# BFICTDS: Baby's First Image Classification Training Data Set

An opensource book.

This noteboook downloads images from the Open Images dataset and arranges them into the pages of the BFICTDS book, output in the form of a pdf. The title and image classes are easily customizable.


In [None]:
import glob
import matplotlib.pyplot as plt
import numpy as np
from PIL import Image, ImageEnhance
from matplotlib.backends.backend_pdf import PdfPages
import os
import pandas as pd
import csv
import json

## 1) Download images from Open Images dataset

### Download/load OID images and class lists

We are using the human image labels with the full image-level label class list (rather than the reduced class list for the box-labeled set) -- download information obtained here https://storage.googleapis.com/openimages/web/download.html.

In [None]:
#OID v6
OID_data_path = "OID_data_v6/"
if (not os.path.exists(OID_data_path)):
    os.makedirs(OID_data_path)
    
label_csv_path = OID_data_path+"oidv6-train-annotations-human-imagelabels.csv"
remote_label_csv_path = "https://storage.googleapis.com/openimages/v6/oidv6-train-annotations-human-imagelabels.csv"
label_names_csv_path = OID_data_path+"oidv6-class-descriptions.csv"
remote_label_names_csv_path = "https://storage.googleapis.com/openimages/v6/oidv6-class-descriptions.csv"

if not os.path.exists(label_csv_path):
    ! wget "$remote_label_csv_path" -O "$label_csv_path"
if not os.path.exists(label_names_csv_path):
    ! wget "$remote_label_names_csv_path" -O "$label_names_csv_path"
    
# load the label data from disk into Pandas DataFrames -- can take a minute due to large file size
label_df_v6 = pd.read_csv(label_csv_path)
label_names_df_v6 = pd.read_csv(label_names_csv_path,names=['key','name'],index_col=1) # this maps human-readable label names to their key value


        
display(label_df_v6)
display(label_names_df_v6)

### Select image classes
Image classes can be picked out from the list above.

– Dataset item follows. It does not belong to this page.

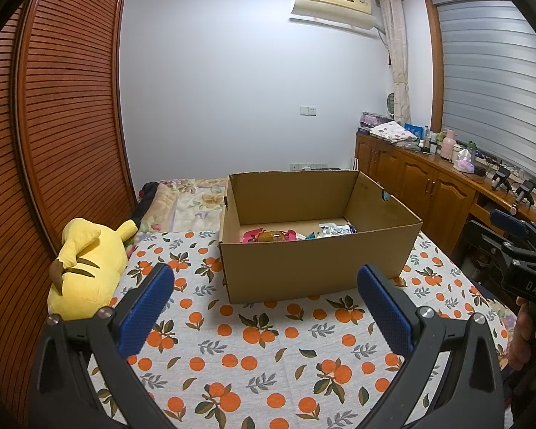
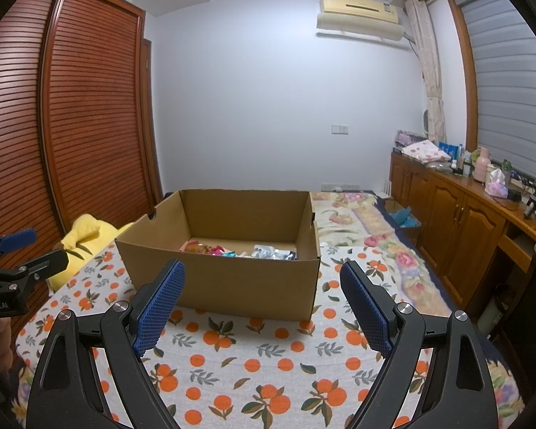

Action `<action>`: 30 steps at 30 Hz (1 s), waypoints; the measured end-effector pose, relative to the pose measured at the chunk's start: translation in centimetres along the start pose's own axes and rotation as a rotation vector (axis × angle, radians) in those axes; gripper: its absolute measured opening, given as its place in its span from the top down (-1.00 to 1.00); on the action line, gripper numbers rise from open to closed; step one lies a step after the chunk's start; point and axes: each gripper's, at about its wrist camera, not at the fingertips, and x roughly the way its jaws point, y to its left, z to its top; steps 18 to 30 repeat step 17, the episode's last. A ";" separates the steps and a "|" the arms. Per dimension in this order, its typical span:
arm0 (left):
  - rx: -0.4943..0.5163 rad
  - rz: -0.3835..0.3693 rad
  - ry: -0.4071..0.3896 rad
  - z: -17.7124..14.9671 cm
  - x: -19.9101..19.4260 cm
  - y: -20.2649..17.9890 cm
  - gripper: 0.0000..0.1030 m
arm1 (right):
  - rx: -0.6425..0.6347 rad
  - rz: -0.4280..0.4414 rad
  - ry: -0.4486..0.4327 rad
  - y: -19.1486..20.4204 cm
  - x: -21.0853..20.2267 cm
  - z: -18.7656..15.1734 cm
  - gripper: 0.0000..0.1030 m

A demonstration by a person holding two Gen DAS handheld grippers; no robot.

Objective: Organize snacks

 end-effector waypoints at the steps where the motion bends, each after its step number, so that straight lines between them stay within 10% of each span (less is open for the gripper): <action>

They can also be found online using the Open Image dataset explorer.
Here's a useful code snippet to find classes starting with a given letter in case you want to do an A-Z thing:

In [None]:
# find all image classes that start with a letter, e.g for the letter X:
label_names_df_v6[label_names_df_v6.index.str.startswith('X')]
# ... none of these turn out to be very good classes for a children's book :) 

In [None]:
# This is the list of classes we will download images for:
classes = ['Apple', 
           'Bird', 
           'Cat', 
           'Dog',
           'Elephant',
           'Fish',
           'Giraffe',
           'Helicopter',
           'Ice cream',
           'Jellyfish',
           'Kangaroo',
           'Lemon',
           'Motorcycle',
           'Noodle',
           'Orange',
           'Pear',
           'Quilt',
           'Reptile',
           'Snowplow',
           'Train',
           'Umbrella',
           'Vegetable',
           'Waffle',
           # no suitable X classes in dataset :(
           'Yak',
           'Zebra']

### Download images examples in selected classes

In [None]:
# function to obtain images from s3 based on their human-readable class name
def get_images_v6(label_name,limit=-1,base_path=OID_data_path):
    # limit = number of images to download (-1 for all available)
    
    s3_path = "s3://open-images-dataset/train/"
    
    label_key = label_names_df_v6.loc[label_name,'key']
    image_names = label_df_v6.query("LabelName==@label_key and Confidence==1")['ImageID'][:limit]
    print(image_names)
    
    if (not os.path.exists(base_path + label_name)):
        os.makedirs(base_path + label_name)
        
    for img in image_names:
        file_name = img+".jpg"
        ! aws s3 --no-sign-request cp "$s3_path$file_name" "$base_path$label_name/"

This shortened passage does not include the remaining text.